Commonly used phylogenetic methods, Monash HPC access and basic bioinformatics

M3 Example SLURM Scripts

1. BEAST Example

BEAST is a bit of software which computes phylogenetic trees within a Bayesian statistical framework (that's what the "B" in 'BEAST' stands for). It accepts as input an xml file in a specific format (you can use BEAUTI to create this format), and returns a phylogenetic tree (a .tree file) and a couple of other secondary output files like a log file. We usually run BEAST either using the graphical user-interface (GUI), or on the command line. For instance, to run BEAST on our local machine, we'd use something like:

beast -beagle_CPU my_input_file.xml

To interpret that: beast tells the terminal to do something doing BEAST, -beagle_CPU tells the terminal to use the BEAGLE library if it's available (which it should be on the HPC), and my_input_file.xml is, obviously, the input file to run BEAST, in .xml format.

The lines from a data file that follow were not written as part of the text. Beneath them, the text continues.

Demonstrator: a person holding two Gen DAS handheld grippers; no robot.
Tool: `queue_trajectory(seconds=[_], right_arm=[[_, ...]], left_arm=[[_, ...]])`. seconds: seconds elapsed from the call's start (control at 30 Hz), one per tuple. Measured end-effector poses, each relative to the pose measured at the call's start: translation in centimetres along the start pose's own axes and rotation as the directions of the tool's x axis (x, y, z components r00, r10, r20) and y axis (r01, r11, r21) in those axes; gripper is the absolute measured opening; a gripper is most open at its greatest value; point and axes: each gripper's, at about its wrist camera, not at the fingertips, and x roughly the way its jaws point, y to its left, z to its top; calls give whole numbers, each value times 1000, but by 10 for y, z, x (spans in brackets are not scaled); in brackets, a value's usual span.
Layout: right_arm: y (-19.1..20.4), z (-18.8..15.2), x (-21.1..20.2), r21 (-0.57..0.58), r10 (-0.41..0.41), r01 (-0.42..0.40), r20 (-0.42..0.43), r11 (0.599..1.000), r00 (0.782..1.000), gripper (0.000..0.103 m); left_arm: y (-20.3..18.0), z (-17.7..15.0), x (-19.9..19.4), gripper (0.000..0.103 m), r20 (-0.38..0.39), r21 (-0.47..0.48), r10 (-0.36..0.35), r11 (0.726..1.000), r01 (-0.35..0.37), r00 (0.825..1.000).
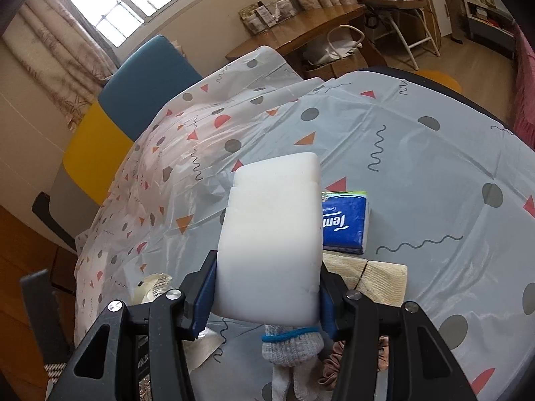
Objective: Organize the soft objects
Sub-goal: 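Carry the white printed packet into the gold tray and open the left gripper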
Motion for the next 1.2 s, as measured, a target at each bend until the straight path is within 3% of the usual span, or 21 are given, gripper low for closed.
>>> queue_trajectory(seconds=[0.2, 0.37, 0.43, 0.53, 0.6, 0.67, 0.8, 1.2], right_arm=[[21, -12, 19, -89, 75, -84, -100, 992, 992, 52], [57, -39, 42, -295, 4, -62, -195, 953, 981, 52], [72, -57, 53, -409, -48, -51, -228, 911, 972, 51], [93, -89, 70, -578, -153, -18, -246, 816, 957, 51], [92, -107, 88, -634, -253, 29, -266, 773, 930, 51], [96, -117, 87, -695, -272, 51, -211, 717, 939, 51], [90, -117, 87, -671, -253, 41, -221, 740, 942, 53], [94, -126, 86, -730, -256, 57, -165, 681, 953, 54]], left_arm=[[7, -22, -58, 55, 149, 33, -11, 999, 6, 989], [17, -33, -109, 55, 266, 53, -29, 998, 16, 964], [23, -39, -125, 55, 292, 59, -44, 998, 28, 955], [33, -50, -147, 55, 325, 63, -53, 997, 34, 944], [40, -57, -157, 55, 335, 53, -62, 998, 47, 940], [48, -64, -167, 55, 355, 46, -50, 998, 36, 934], [69, -78, -184, 55, 378, 17, -31, 999, 27, 925], [149, -123, -212, 55, 386, -135, 55, 991, -3, 921]])
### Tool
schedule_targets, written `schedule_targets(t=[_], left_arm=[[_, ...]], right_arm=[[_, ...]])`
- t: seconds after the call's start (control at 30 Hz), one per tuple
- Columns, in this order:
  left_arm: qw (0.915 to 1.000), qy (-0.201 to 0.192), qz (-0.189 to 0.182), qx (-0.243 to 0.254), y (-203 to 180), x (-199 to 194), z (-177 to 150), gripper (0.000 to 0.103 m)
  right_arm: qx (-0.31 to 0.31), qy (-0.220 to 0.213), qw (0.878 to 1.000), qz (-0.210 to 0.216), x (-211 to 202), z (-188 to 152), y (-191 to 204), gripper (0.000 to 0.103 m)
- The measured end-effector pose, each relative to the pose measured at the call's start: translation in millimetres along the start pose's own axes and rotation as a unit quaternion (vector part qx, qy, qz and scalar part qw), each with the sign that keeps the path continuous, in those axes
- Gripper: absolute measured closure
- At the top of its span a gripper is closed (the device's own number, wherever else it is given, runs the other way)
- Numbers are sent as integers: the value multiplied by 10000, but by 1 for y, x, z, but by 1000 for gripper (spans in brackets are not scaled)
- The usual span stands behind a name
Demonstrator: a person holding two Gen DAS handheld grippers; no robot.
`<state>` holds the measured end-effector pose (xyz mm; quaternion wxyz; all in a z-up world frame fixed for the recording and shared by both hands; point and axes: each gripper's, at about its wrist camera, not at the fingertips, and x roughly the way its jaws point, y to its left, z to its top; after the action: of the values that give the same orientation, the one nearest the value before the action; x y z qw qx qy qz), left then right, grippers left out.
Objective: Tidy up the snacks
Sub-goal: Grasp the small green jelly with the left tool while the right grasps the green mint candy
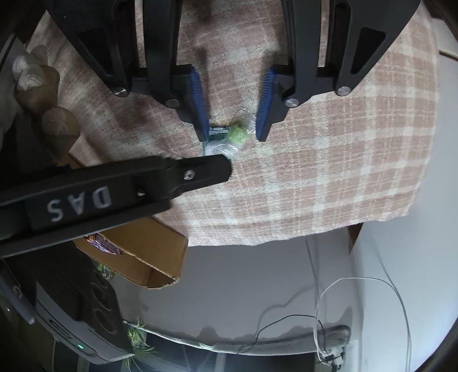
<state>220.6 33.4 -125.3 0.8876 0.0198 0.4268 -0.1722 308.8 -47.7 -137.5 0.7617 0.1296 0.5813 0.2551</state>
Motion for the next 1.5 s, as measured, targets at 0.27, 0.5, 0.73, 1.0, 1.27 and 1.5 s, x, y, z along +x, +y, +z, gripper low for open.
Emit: schedule_targets(t=[0.27, 0.5, 0.73, 1.0, 1.27, 1.5], left_arm=[[10000, 5, -19, -50, 5, 4, 1, 81], [10000, 26, -43, -56, 8, 4, 3, 80], [9998, 16, 24, 178, 1, 5, 10, 76], [9993, 114, -204, 289, -5, 24, 24, 74], [9992, 118, -302, 237, 0, 24, 23, 87], [9992, 130, -140, 363, -6, 19, 17, 88]], right_arm=[[-144, 200, 9991, -351, 11, 12, 9, 69], [-368, 397, 9966, -620, 23, 19, 21, 75], [-330, 534, 9963, -592, 26, 26, 19, 81], [-422, 511, 9953, -702, 24, 25, 17, 89], [-362, 500, 9970, -463, 22, 25, 4, 92], [-321, 401, 9978, -409, 12, 24, -11, 94]])
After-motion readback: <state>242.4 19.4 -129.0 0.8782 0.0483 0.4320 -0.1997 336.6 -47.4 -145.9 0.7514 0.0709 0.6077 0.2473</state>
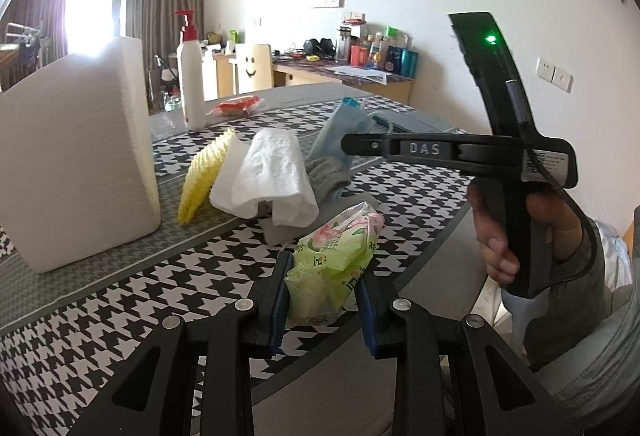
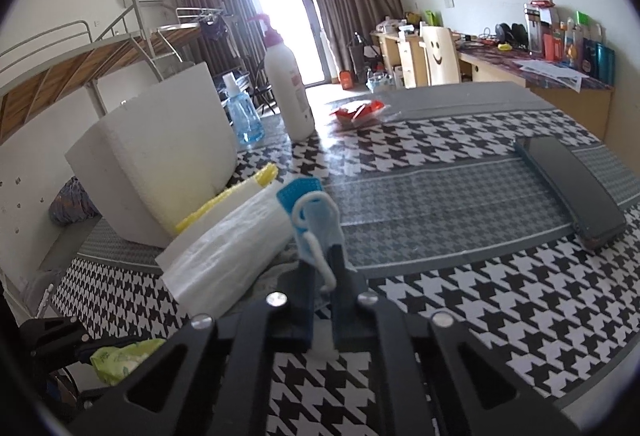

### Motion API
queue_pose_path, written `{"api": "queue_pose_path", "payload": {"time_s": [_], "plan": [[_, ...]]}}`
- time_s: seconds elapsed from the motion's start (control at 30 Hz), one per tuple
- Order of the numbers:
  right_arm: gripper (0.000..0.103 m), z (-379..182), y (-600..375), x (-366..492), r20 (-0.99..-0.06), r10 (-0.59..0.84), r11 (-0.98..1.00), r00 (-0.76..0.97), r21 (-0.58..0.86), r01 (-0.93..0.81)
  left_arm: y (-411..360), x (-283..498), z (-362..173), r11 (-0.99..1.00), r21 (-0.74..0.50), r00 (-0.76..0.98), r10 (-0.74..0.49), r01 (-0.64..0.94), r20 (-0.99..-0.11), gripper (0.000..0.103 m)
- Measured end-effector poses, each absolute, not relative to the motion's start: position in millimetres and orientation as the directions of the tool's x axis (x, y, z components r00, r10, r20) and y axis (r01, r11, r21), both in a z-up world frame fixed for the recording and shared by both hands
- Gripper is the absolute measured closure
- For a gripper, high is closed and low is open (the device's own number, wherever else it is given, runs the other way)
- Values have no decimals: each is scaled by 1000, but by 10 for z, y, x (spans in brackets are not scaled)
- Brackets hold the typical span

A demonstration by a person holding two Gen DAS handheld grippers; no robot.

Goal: Organize soft objects
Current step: 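Grasp and lift the blue face mask with the right tool while the left tool lifts the packet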

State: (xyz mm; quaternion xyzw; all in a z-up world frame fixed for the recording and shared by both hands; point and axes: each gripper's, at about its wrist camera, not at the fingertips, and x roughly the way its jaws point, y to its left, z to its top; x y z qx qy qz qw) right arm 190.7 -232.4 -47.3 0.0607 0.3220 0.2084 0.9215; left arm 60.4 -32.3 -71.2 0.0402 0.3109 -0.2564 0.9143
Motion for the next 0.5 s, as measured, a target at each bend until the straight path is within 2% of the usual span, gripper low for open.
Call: {"api": "queue_pose_path", "payload": {"time_s": [0.5], "plan": [[96,52,-2399,1656,-462,347,938,816,174,-301,-67,513,-464,909,-71,752,-381,410,-538,71]]}}
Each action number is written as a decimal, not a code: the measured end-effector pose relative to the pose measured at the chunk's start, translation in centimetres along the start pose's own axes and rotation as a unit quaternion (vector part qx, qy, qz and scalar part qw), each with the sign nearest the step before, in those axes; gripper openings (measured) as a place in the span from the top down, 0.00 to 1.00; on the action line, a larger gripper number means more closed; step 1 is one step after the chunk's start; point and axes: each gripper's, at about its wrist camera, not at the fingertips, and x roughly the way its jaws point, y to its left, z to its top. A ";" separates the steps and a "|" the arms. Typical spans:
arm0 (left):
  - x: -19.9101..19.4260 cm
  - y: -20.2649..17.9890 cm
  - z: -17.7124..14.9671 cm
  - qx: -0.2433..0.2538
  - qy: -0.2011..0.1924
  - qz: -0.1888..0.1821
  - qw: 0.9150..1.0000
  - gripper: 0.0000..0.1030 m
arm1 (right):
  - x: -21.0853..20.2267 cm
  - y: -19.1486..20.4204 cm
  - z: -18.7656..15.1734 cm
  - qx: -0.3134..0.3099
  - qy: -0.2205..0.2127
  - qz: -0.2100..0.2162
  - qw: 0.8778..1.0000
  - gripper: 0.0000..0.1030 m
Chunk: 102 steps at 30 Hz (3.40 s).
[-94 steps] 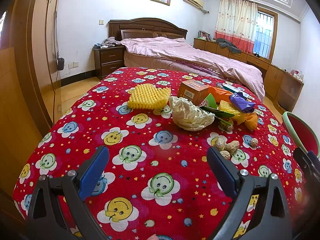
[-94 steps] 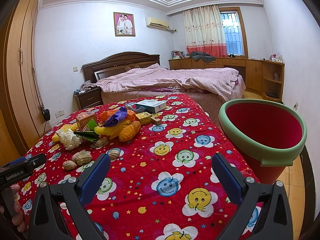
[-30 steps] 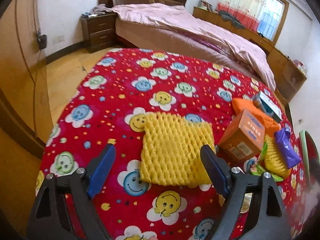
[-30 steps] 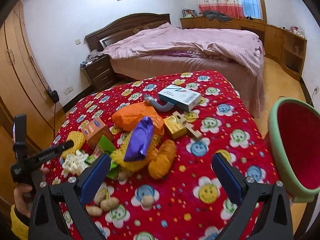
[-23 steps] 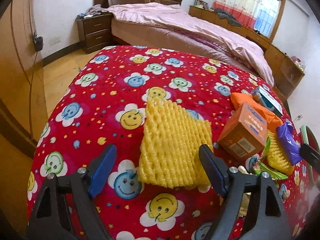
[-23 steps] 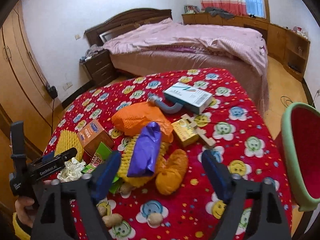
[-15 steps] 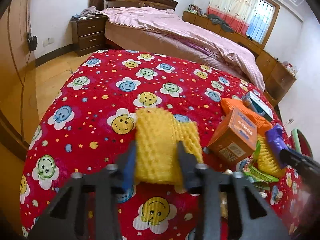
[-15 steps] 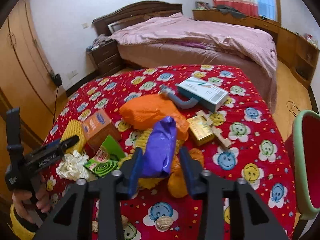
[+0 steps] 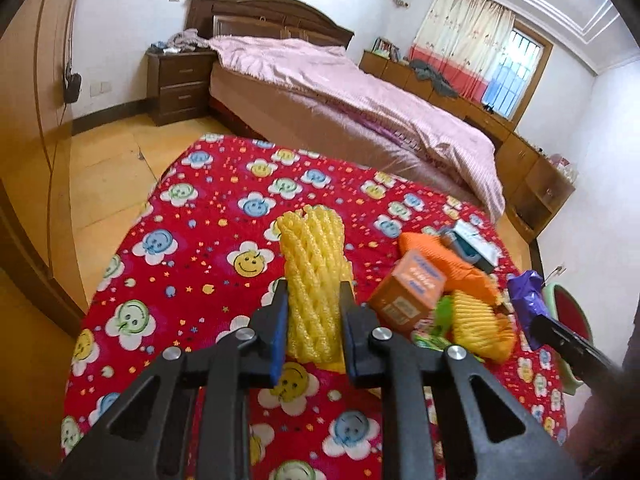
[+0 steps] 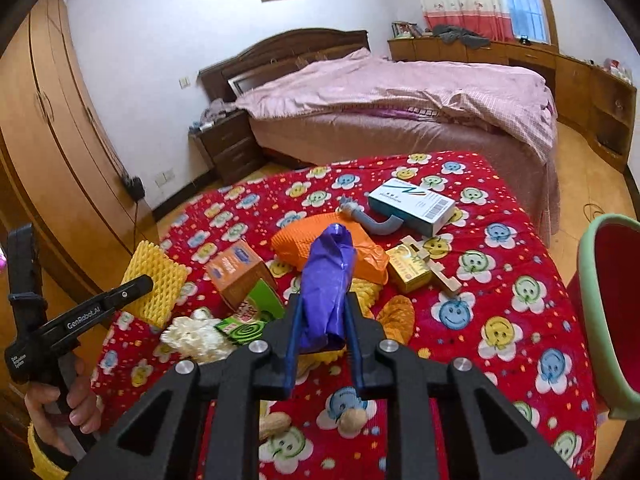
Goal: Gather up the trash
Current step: 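Grasp the purple wrapper with the right tool while the left tool grasps a yellow foam net, then carry the purple wrapper and yellow foam net over the green-rimmed red bucket, then open the right tool dropping the wrapper while the left tool drops the foam net, then move both tools back over the trash on the blanket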
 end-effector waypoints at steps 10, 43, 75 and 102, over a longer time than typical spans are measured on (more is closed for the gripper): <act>-4.8 -4.1 0.3 0.030 -0.027 -0.034 0.999 0.78 | -5.9 -1.8 -0.5 0.028 -0.046 -0.003 0.999 0.78; 1.9 -33.2 -4.5 0.216 0.060 -0.209 0.952 0.78 | -18.9 -22.9 -6.8 0.214 -0.133 -0.130 0.959 0.78; 8.3 -40.6 -8.6 0.269 0.103 -0.230 0.930 0.53 | -16.0 -29.1 -8.0 0.277 -0.101 -0.153 0.943 0.60; 1.9 -29.0 -6.4 0.193 0.067 -0.124 0.971 0.53 | -17.7 -20.1 -6.8 0.209 -0.124 -0.119 0.963 0.44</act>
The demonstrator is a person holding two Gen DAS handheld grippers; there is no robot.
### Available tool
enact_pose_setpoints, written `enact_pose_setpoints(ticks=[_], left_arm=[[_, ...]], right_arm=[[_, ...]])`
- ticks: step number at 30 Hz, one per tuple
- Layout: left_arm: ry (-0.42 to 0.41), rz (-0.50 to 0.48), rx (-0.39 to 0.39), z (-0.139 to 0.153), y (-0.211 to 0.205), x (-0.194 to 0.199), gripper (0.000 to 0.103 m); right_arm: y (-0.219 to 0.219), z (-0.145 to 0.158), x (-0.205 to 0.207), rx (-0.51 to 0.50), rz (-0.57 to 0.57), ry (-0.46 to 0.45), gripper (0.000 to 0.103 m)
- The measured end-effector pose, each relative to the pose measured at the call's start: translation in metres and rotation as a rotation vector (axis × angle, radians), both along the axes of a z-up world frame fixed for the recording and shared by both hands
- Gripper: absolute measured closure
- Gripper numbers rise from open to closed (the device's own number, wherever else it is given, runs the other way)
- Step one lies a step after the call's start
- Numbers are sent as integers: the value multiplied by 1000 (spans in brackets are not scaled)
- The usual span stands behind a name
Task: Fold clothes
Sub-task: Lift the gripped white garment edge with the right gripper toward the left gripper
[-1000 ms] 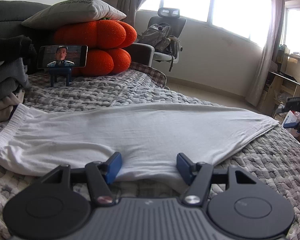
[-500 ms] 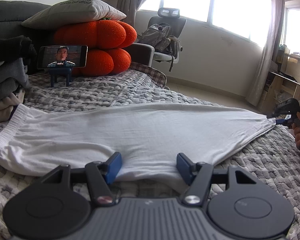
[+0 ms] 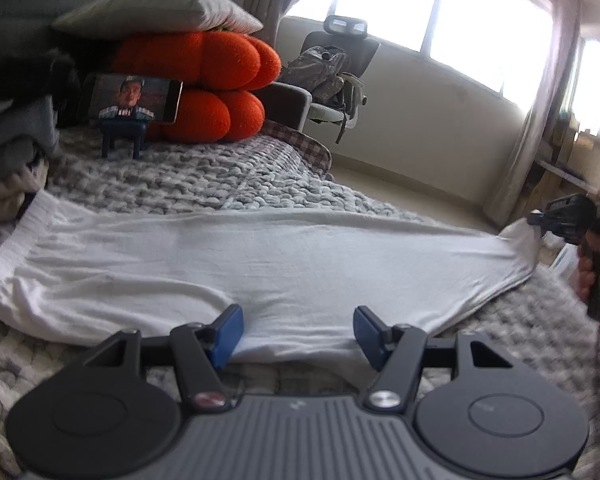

(To try this out, you can download dummy data from BEAST, called benchmark1.xml and benchmark2.xml, from their benchmark webpage. We know the output of these datasets, so these are used to gauge the speed of different hardware setups, so that people can publish their running results with different configurations, e.g. number of CPUs, number of GPUs, etc.)

The SLURM script is as follows::

Usage: sbatch

#SBATCH --job-name=beast_bm1

#SBATCH --ntasks=1
#SBATCH --ntasks-per-node=1
#SBATCH --cpus-per-task=1

#SBATCH --time=0-01:00:00

#SBATCH --mail-type=END
#SBATCH --mail-type=FAIL

module load beast1/1.8.4
module load beagle
beast -beagle_CPU benchmark1.xml

1b. BEAST BEAGLE with the GPU

The BEAGLE library is a helper program to BEAST to speed up computations. It can do this in a few ways - this section tells you how to utilize the GPU.

(A CPU is the "normal" kind of processing unit present in all computers. A Graphical-Processing-Unit (GPU) is an additional bit of hardware, popular amongst gamers because computer games require extremely powerful processing units capable of rendering 3D environments.)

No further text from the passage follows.